EXERCISE BRIEF:
Hand back all records exactly, pictures omitted.

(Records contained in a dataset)
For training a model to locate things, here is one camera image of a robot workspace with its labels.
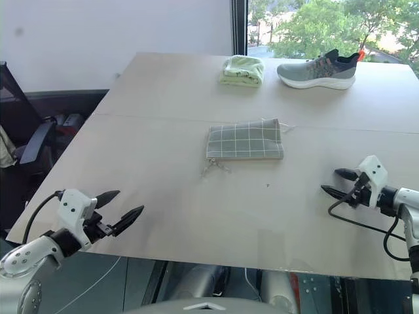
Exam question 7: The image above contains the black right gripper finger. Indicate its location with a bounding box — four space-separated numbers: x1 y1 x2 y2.
334 167 359 181
321 184 348 200

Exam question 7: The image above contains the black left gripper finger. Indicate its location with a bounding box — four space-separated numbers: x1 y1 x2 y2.
112 205 145 237
95 190 121 208

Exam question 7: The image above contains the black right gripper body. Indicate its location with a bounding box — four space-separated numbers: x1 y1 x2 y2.
346 171 373 209

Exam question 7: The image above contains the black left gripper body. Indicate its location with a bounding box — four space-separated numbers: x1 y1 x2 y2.
82 211 119 245

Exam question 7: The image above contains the grey checked fabric pouch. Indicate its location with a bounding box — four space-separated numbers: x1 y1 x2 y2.
200 118 297 178

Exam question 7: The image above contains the red and white box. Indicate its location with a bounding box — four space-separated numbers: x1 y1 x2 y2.
54 113 86 135

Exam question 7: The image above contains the silver robot leg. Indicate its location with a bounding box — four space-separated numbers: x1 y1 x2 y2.
261 269 301 314
172 264 227 299

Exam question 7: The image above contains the grey sneaker with white sole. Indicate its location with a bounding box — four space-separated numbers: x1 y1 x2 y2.
276 48 361 90

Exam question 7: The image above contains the dark side desk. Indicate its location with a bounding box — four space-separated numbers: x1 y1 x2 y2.
25 88 111 116

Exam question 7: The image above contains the yellowish cloth on chair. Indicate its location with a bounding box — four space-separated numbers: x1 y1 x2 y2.
0 123 18 169

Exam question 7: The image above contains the grey robot torso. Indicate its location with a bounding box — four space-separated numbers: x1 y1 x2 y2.
123 295 296 314

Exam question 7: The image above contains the black mesh office chair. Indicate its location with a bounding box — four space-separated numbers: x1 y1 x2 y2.
0 60 57 230

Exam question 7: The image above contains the folded light green towel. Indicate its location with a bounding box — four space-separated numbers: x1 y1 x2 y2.
218 55 266 89

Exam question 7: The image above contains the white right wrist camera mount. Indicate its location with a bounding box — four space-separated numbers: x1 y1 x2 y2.
356 155 388 209

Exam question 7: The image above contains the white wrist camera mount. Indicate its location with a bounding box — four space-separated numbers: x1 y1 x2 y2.
356 155 388 209
57 188 98 253

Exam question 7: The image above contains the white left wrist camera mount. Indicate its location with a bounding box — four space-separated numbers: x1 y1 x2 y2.
57 188 98 253

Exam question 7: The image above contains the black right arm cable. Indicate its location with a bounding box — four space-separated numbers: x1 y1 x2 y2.
327 173 412 262

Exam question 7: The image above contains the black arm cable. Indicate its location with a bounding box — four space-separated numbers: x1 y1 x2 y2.
21 190 64 245
327 173 412 262

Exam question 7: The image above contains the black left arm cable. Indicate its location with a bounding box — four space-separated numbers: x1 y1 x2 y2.
21 190 64 245

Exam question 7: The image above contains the thin white cable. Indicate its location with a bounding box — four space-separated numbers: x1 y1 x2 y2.
243 267 263 300

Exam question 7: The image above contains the black window frame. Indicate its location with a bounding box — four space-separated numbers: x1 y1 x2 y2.
230 0 249 57

ANSWER TO THE EXERCISE:
For training a model to locate things, here is one camera image of a robot workspace with its labels.
Exam question 7: The image above contains the black right gripper finger. Indicate its location with a bounding box — four space-separated numbers: x1 y1 x2 y2.
334 167 359 181
321 184 348 200

Exam question 7: The image above contains the black left gripper finger. Indicate its location with a bounding box — four space-separated numbers: x1 y1 x2 y2.
112 205 145 237
95 190 121 208

Exam question 7: The image above contains the black right gripper body. Indicate its location with a bounding box — four space-separated numbers: x1 y1 x2 y2.
346 171 373 209

Exam question 7: The image above contains the black left gripper body. Indicate its location with a bounding box — four space-separated numbers: x1 y1 x2 y2.
82 211 119 245

Exam question 7: The image above contains the grey checked fabric pouch. Indicate its location with a bounding box — four space-separated numbers: x1 y1 x2 y2.
200 118 297 178

Exam question 7: The image above contains the red and white box. Indicate its location with a bounding box — four space-separated numbers: x1 y1 x2 y2.
54 113 86 135

Exam question 7: The image above contains the silver robot leg. Indicate its location with a bounding box — four space-separated numbers: x1 y1 x2 y2.
261 269 301 314
172 264 227 299

Exam question 7: The image above contains the grey sneaker with white sole. Indicate its location with a bounding box — four space-separated numbers: x1 y1 x2 y2.
276 48 361 90

Exam question 7: The image above contains the dark side desk. Indicate its location with a bounding box — four space-separated numbers: x1 y1 x2 y2.
25 88 111 116

Exam question 7: The image above contains the yellowish cloth on chair. Indicate its location with a bounding box — four space-separated numbers: x1 y1 x2 y2.
0 123 18 169

Exam question 7: The image above contains the grey robot torso. Indicate its location with a bounding box — four space-separated numbers: x1 y1 x2 y2.
123 295 296 314

Exam question 7: The image above contains the black mesh office chair. Indicate its location with a bounding box — four space-separated numbers: x1 y1 x2 y2.
0 60 57 230

Exam question 7: The image above contains the folded light green towel. Indicate its location with a bounding box — four space-separated numbers: x1 y1 x2 y2.
218 55 266 89

Exam question 7: The image above contains the white right wrist camera mount. Indicate its location with a bounding box — four space-separated numbers: x1 y1 x2 y2.
356 155 388 209

Exam question 7: The image above contains the white wrist camera mount. Indicate its location with a bounding box — four space-separated numbers: x1 y1 x2 y2.
356 155 388 209
57 188 98 253

Exam question 7: The image above contains the white left wrist camera mount. Indicate its location with a bounding box — four space-separated numbers: x1 y1 x2 y2.
57 188 98 253

Exam question 7: The image above contains the black right arm cable. Indicate its location with a bounding box — four space-separated numbers: x1 y1 x2 y2.
327 173 412 262

Exam question 7: The image above contains the black arm cable. Indicate its location with a bounding box — four space-separated numbers: x1 y1 x2 y2.
21 190 64 245
327 173 412 262

Exam question 7: The image above contains the black left arm cable. Indicate its location with a bounding box — four space-separated numbers: x1 y1 x2 y2.
21 190 64 245

Exam question 7: The image above contains the thin white cable. Indicate its location with a bounding box — four space-separated numbers: x1 y1 x2 y2.
243 267 263 300

Exam question 7: The image above contains the black window frame. Indicate its location with a bounding box — four space-separated numbers: x1 y1 x2 y2.
230 0 249 57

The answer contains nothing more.